● Data provided
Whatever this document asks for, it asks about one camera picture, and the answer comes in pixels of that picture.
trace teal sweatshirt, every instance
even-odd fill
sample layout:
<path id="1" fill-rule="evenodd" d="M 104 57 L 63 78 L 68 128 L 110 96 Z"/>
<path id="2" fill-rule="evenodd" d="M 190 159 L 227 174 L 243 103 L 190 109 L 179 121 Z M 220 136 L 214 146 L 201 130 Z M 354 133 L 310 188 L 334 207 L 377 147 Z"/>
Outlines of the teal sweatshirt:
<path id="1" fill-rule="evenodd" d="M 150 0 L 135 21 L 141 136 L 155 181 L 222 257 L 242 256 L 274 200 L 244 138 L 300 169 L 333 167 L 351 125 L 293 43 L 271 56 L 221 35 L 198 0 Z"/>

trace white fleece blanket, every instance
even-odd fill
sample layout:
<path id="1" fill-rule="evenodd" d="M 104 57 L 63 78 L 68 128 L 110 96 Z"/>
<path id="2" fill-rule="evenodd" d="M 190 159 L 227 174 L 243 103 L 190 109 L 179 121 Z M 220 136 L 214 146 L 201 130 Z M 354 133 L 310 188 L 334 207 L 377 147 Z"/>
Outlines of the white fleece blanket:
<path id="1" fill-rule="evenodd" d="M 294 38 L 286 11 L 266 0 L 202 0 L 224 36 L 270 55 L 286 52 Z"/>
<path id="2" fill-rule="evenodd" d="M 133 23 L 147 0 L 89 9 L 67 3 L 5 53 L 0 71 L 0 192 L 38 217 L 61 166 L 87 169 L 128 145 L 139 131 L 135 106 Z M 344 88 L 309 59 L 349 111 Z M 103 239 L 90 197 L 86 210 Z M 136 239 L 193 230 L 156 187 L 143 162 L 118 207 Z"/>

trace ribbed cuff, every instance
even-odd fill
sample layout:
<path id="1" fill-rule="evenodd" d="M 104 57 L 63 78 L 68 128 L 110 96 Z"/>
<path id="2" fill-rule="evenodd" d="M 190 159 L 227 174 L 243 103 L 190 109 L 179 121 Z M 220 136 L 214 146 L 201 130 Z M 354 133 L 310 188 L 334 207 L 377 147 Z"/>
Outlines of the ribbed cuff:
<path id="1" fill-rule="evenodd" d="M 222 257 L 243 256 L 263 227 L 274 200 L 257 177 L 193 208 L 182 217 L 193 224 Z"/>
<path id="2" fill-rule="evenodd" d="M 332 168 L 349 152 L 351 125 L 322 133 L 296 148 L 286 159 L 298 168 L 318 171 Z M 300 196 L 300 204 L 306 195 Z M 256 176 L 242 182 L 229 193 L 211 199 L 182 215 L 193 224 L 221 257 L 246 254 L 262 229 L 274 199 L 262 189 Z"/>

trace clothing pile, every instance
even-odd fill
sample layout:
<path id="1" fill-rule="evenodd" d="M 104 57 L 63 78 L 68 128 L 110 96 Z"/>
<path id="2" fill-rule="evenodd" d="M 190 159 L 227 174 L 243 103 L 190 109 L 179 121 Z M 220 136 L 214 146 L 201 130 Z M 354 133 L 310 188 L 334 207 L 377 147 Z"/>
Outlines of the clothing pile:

● Exercise description
Please transcribe the listing in its entirety, exactly.

● Response to the exercise
Whatever this document asks for, it asks about one camera picture, and the answer comes in pixels of that picture.
trace teal sweatshirt, every instance
even-odd fill
sample layout:
<path id="1" fill-rule="evenodd" d="M 104 57 L 63 78 L 68 128 L 110 96 Z"/>
<path id="2" fill-rule="evenodd" d="M 190 159 L 227 174 L 243 103 L 190 109 L 179 121 Z M 220 136 L 214 146 L 201 130 Z M 354 133 L 310 188 L 334 207 L 377 147 Z"/>
Outlines of the teal sweatshirt:
<path id="1" fill-rule="evenodd" d="M 150 0 L 135 21 L 141 136 L 155 181 L 222 257 L 242 256 L 274 200 L 244 138 L 300 169 L 333 167 L 351 125 L 293 43 L 271 56 L 221 35 L 198 0 Z"/>

trace white fleece blanket, every instance
even-odd fill
sample layout:
<path id="1" fill-rule="evenodd" d="M 104 57 L 63 78 L 68 128 L 110 96 Z"/>
<path id="2" fill-rule="evenodd" d="M 190 159 L 227 174 L 243 103 L 190 109 L 179 121 Z M 220 136 L 214 146 L 201 130 Z M 354 133 L 310 188 L 334 207 L 377 147 Z"/>
Outlines of the white fleece blanket:
<path id="1" fill-rule="evenodd" d="M 294 38 L 286 11 L 266 0 L 202 0 L 224 36 L 270 55 L 286 52 Z"/>
<path id="2" fill-rule="evenodd" d="M 133 23 L 147 0 L 89 9 L 67 3 L 5 53 L 0 71 L 0 192 L 38 217 L 61 166 L 87 169 L 128 145 L 139 131 L 135 106 Z M 344 88 L 309 59 L 349 111 Z M 103 239 L 90 197 L 86 210 Z M 136 239 L 193 230 L 156 187 L 143 162 L 118 207 Z"/>

trace ribbed cuff, every instance
even-odd fill
sample layout:
<path id="1" fill-rule="evenodd" d="M 104 57 L 63 78 L 68 128 L 110 96 Z"/>
<path id="2" fill-rule="evenodd" d="M 190 159 L 227 174 L 243 103 L 190 109 L 179 121 Z M 220 136 L 214 146 L 201 130 Z M 354 133 L 310 188 L 334 207 L 377 147 Z"/>
Outlines of the ribbed cuff:
<path id="1" fill-rule="evenodd" d="M 222 257 L 243 256 L 263 227 L 274 200 L 257 177 L 193 208 L 182 217 L 193 224 Z"/>
<path id="2" fill-rule="evenodd" d="M 332 168 L 349 152 L 351 125 L 322 133 L 296 148 L 286 159 L 298 168 L 318 171 Z M 300 196 L 300 204 L 306 195 Z M 256 176 L 242 182 L 229 193 L 211 199 L 182 215 L 193 224 L 221 257 L 246 254 L 262 229 L 274 199 L 262 189 Z"/>

trace clothing pile, every instance
even-odd fill
sample layout:
<path id="1" fill-rule="evenodd" d="M 104 57 L 63 78 L 68 128 L 110 96 Z"/>
<path id="2" fill-rule="evenodd" d="M 190 159 L 227 174 L 243 103 L 190 109 L 179 121 Z M 220 136 L 214 146 L 201 130 Z M 354 133 L 310 188 L 334 207 L 377 147 Z"/>
Outlines of the clothing pile:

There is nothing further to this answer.